We did not find any bony lesions or involvement of any solid parenchymal organ such as the liver or spleen. The patient was counseled regarding the nature of the disease and given option of limited surgical resection. However, the patient opted for symptomatic treatment only.
Discussion
Cystic lymphangiomatosis was first described by Rodenber in 1828.[7] It is thought to originate from the maldevelopment of the lymphatic system during the 14th to 20th week of intrauterine life. These are rare benign lesions consisting of eosinophilic homogeneous material or chyle.[1]
[2] The imaging features of generalized cystic lymphangiomatosis (GCL) have been compared with those of other complex lymphatic abnormalities such as Gorham–Stout’s disease (GSD) and Kaposiform lymphangiomatosis (KLA). GSD and KLA have widespread bone involvement and are therefore differentiated based on the imaging features of bony lytic lesions, whereas GCL has more soft tissue involvement.[6] Since histological features of various lymphatic abnormalities are overlapping, correlation with imaging findings is mandatory.[1]
[3]
[4]
Clinically, patients may be asymptomatic, but symptoms depend on the extent of organ involvement. Bone and pleural/ lung involvement can lead to fractures and respiratory distress, respectively. The presence of chyle in pleural or pericardial effusion is usually a sign of poor prognosis.[3] In our case, the patient presented with swelling in the left inguinoscrotal region. On imaging examination, we found that the patient had cystic lesions extending all across the retroperitoneum and mediastinum. Although 45% of the patients present with bony or solid organ lesions, we did not find any organ or bone involvement in our case. Involvement of the axial and appendicular skeleton is the most commonly reported finding in the literature. Bony lymphangiomas are commonly confused with bony hemangiomas; however, in isolated cases, their management does not differ.[5]
Although mediastinal involvement has been reported in the pediatric population, it is more commonly seen in adults.[1] With regard to the presently available literature, the most striking feature of our case is the age of the patient. We could find only one article describing imaging and histopathological features of GCL in the third decade of life.[8] Considering that mediastinal involvement is associated with progression/more severe disease, our patient was relatively asymptomatic.[3]

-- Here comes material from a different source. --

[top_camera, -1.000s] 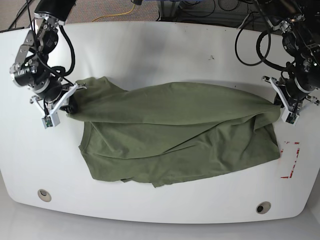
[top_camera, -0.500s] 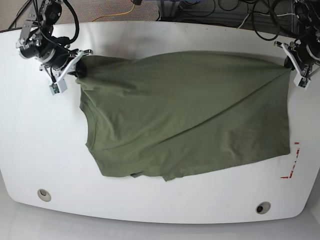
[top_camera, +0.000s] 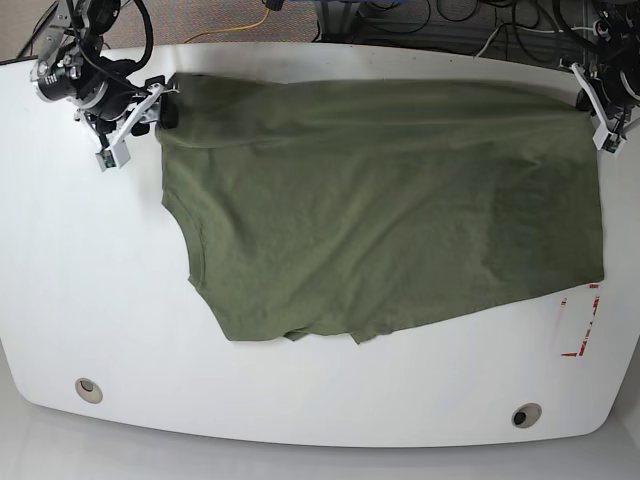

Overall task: Layout the t-shirt on the table in an organized manner, then fold the t-shirt properly
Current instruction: 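Lay the shirt flat by dragging both grippers back across the table, then release the shirt and move both grippers onto its surface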

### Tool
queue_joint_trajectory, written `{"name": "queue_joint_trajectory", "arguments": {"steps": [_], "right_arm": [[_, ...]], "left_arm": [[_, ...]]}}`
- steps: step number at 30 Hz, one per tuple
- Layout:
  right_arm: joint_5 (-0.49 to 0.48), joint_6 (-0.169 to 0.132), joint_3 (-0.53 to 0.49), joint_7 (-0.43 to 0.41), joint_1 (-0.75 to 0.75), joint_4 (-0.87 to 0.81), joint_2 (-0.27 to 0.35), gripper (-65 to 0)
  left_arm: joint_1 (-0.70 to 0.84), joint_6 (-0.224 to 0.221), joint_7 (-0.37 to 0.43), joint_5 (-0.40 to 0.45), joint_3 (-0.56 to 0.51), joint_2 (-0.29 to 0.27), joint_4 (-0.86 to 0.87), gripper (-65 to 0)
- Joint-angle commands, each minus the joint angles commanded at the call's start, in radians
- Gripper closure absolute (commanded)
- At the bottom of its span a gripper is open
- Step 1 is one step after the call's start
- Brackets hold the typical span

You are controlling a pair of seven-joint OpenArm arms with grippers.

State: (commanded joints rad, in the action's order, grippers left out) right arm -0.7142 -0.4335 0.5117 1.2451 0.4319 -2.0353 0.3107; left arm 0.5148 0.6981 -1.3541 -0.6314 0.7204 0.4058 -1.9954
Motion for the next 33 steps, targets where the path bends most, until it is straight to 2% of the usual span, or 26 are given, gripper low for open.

Various studies have implicated the corroborative role of imaging studies along with histopathology for diagnosis of the disease.[1]
[2]
[3]
[4]
[9] On imaging evaluation by USG, cystic lymphangiomatosis appears as confluent anechoic spaces with thick branching septations in the involved compartment. There is no color flow on Doppler interrogation. They appear as hypodense septated cystic spaces with CT attenuation values ranging from 5 to 10 HU on noncontrast CT. There is usually mass effect with no postcontrast enhancement on both CT and MRI. On MRI, lesions appear as confluent lobulated T2 hyperintense cystic spaces with no diffusion restriction. They may communicate with dilated cisterna chyli or thoracic duct or nearby lymph nodes . In our case, in addition to assisting in diagnosis and defining the extent of disease, we were also able to demonstrate the communication between cystic lesions and cisterna chyli and thoracic duct in retroperitoneum and mediastinum, respectively.
Management of lymphangiomas includes surgical excision for localized lesions, whereas palliative procedures such as pericardial and pleural fluid drainage are used for generalized lymphangiomatosis. Radiation therapy and interferon-alfa have also shown to be effective.[8]
We would like to conclude by saying that with the advances in imaging, more unusual presentation of this entity is being seen. This is one of the very few descriptions of findings of GCL in an adult patient.